Weapons: Melee weapons have definitely become much more viable in 1.0 compared to B18, owing to their DPS bump as well as the nerf to ranged weapon melee DPS and the fact that all ranged weapons have a minimum range of 1.5 (why these are defined per weapon def rather than just the abstract bases for ranged weapons still baffles me, but I digress). I've generally stuck to gladii rather than longswords though since they're significantly cheaper while offering most of the performance, but this is just classic diminishing returns and is fine as it is.

There are two main things that I'm not so keen on though: the changes to weapons like the assault rifle, and ranged stagger. Two-burst shots with the AR and CR just don't feel right in my honest opinion considering that the real-life equivalent (at least for the former) would have a burst mode which fires 3 shots. Subjective, I know, but I personally would've preferred treating the AR as an 11-damage weapon and just define its AP based on that, while leaving it as a 7-damage weapon with a 3-shot burst, and similarly with the charge rifle.

Ranged stagger is a whole other beast though, and I definitely believe this should be changed. A 95-tick duration of slowing down a pawn to 1/6th of their normal speed regardless of the difference between stopping power and body size is very potent, and I've personally found that the ability to stagger has been a significant factor in deciding what weapons I use. In this run, bar a few exceptions, I've generally stuck to the revolver and bolt-action rifle until mid-game (completely avoiding the heavy SMG which I used to favour), then transitioning to LMGs and charge lances. The only non-staggering weapon that I'd really consider using after this run is the minigun due to its very strong DPS and the fact that it matches the assault rifle in range.

It's also odd that a longbow can stagger centipedes, yet a high-powered sniper rifle can't.

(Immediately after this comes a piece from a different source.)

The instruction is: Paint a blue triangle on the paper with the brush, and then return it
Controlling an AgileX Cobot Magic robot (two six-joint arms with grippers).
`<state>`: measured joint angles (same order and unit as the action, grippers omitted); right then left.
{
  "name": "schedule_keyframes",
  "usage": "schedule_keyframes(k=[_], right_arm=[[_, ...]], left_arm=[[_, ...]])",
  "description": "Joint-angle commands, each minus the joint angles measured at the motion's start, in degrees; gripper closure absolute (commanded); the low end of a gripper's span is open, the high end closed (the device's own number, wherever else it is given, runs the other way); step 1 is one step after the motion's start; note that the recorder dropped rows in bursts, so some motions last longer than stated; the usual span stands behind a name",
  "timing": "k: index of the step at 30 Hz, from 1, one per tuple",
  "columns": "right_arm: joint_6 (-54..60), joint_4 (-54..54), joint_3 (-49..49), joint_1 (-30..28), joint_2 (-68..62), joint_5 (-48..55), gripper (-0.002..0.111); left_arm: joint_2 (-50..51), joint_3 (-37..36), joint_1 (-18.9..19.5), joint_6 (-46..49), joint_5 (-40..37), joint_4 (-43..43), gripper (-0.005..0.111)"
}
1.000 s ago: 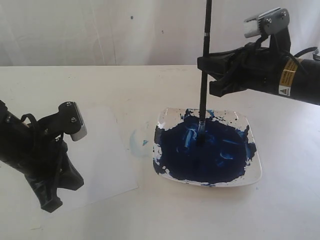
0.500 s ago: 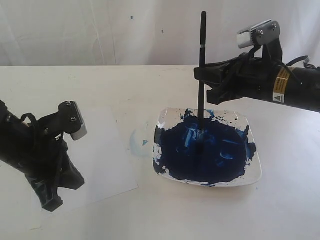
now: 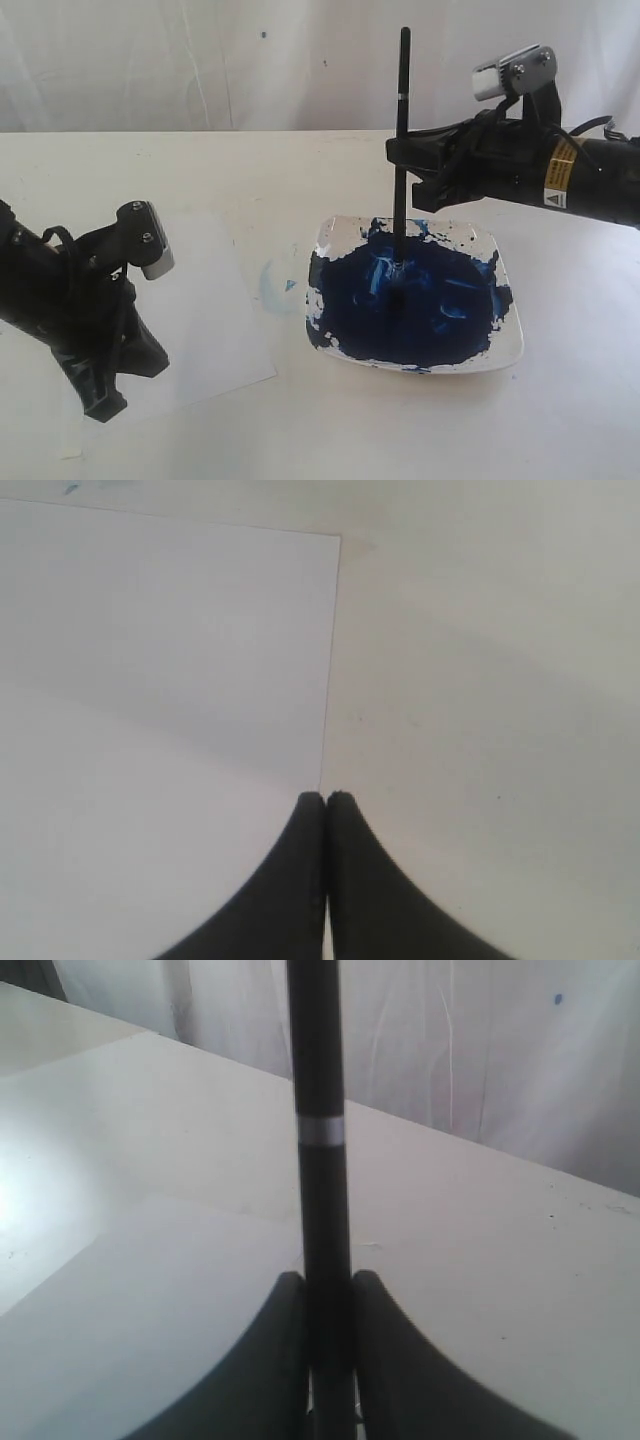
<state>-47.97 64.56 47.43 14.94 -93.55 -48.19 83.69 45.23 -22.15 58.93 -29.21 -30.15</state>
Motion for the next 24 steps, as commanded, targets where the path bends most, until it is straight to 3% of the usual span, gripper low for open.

Suggestion and all, but I'd personally replace the flat 95-tick duration a method call that does something like this:

  • Pass stoppingPower and target's bodySize as parameters
  • Assign a variable who's value is determined by this: (stoppingPower - bodySize) / stoppingPower
  • Make a SimpleCurve with the points (1, 1), (0.8, 1), (0, 0.2)
  • Return the product of: 120 * SimpleCurve.Evaluate(variable)
  • In return, all weapons will have a stoppingPower, maybe their damage * 0.1. Of course, there may be some special cases like with shotguns where you could multiply by a further 1.5.
I've also found rocket launchers to be woefully underwhelming when I or the AI used them, practically bouncing off of power armour due to their mere 5% AP, similarly with mortar shells. Sure, power armour is meant to be strong, but it shouldn't be able to render rockets virtually useless. It'd also be nice if AP per damage varied per damage type; stabs would be more effective at piercing armour than cuts, for instance - this'd also give spears and iklwas an interesting niche.

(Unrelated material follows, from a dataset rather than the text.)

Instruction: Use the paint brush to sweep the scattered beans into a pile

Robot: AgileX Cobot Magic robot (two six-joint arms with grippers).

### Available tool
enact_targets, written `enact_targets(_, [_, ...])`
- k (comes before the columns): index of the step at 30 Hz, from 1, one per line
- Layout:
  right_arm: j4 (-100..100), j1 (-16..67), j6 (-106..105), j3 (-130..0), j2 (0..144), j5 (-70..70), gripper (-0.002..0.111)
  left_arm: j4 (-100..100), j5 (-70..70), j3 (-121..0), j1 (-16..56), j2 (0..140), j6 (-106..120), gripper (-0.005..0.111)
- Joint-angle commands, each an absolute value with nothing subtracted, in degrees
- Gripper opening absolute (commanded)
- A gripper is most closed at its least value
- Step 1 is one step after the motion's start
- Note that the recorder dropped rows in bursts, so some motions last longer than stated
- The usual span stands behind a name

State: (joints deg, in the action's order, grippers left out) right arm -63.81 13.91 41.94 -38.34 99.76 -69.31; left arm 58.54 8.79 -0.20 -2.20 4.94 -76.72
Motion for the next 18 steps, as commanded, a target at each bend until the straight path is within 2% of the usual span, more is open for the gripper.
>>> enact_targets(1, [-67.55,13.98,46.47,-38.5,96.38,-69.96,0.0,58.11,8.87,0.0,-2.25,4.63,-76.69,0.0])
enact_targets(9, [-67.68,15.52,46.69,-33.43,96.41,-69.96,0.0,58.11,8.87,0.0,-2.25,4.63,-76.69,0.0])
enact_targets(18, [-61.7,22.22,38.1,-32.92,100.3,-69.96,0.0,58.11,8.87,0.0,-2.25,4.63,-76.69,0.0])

Regarding turrets, I've used all three existing turret types in my run. Thoughts on the two new turret types are as follows...

Autocannon Turret - its practicality as it stands is fairly limited, only really being able to get hits off against mechanoids and 2+ bodysize animals; it's pretty weak against anything else. Then again, I can see how this'd be design as almost specifically an anti-mechanoid turret owing to its AP - it goes down easily in mechanoid fights though with pretty much any mechanoid type, owing to its 200% target size and the fact it's somewhat flammable. However, it's a waste of steel even having it bother in non-mechanoid/large animal combat, but I could also just set the turret to hold fire.

Sniper Turret - Not so much a sniper turret but rather a long-ranged quasi-machine gun turret with its high fire rate and damage seemingly compensating for its poor accuracy at its optimal distances. I thought that the autocannon turret was niche and barely practical, but this takes things to a whole other level. It misses most shots against anything that isn't a large target, which means that maintaining it becomes a huge burden on steel if not micromanaging that 'hold fire' functionality.

On the note of maintenance though, I do like that turrets now have a tangible upkeep, and this'd also open up more opportunities for modders to make interesting and unique turrets.

Finally, relating to weapons, it'd be nice if the 'Destroy weapons' bill didn't default to allowing orbital beacon weapons to be destroyed. I thankfully caught a colonist in the act of doing so, but other people may not notice so if they have a smelter with said bill active, then they go and get an orbital weapon and get confused about where it's gone once returning.




Apparel & Textiles: While I do really like the condensation of textiles, some of the changes to apparel I've found slightly less desirable, and I'll go through each individually.

Materials - There's a notable discrepancy between leathers/fabrics and wood/metals: inspect heavy fur, then inspect plasteel. While this has no gameplay impact since leather and metal are strictly separated, it certainly does affect the flavour. I have no doubt that heavy fur is strong, but I highly doubt it'd even be as strong as steel at a given thickness, let alone plasteel. It gets worse with textiles like thrumbofur and hyperweave which both apparently massively surpass plasteel. Perhaps reduce the StuffPowers and increase the factors of general clothing items, because this is lItErAlLy UnPlAyAbLe.

The Flak Jacket - I was skeptical of it when first seeing it, and that skepticism remains right now: why the flak does this even exist? It doesn't fill any new niches, and I'd much rather take a bearskin (or better) duster which offers very similar protection levels but has vastly superior insulation and covers the legs! Sure, the flak jacket covers the neck, but frankly so should ordinary jackets, dusters and parkas.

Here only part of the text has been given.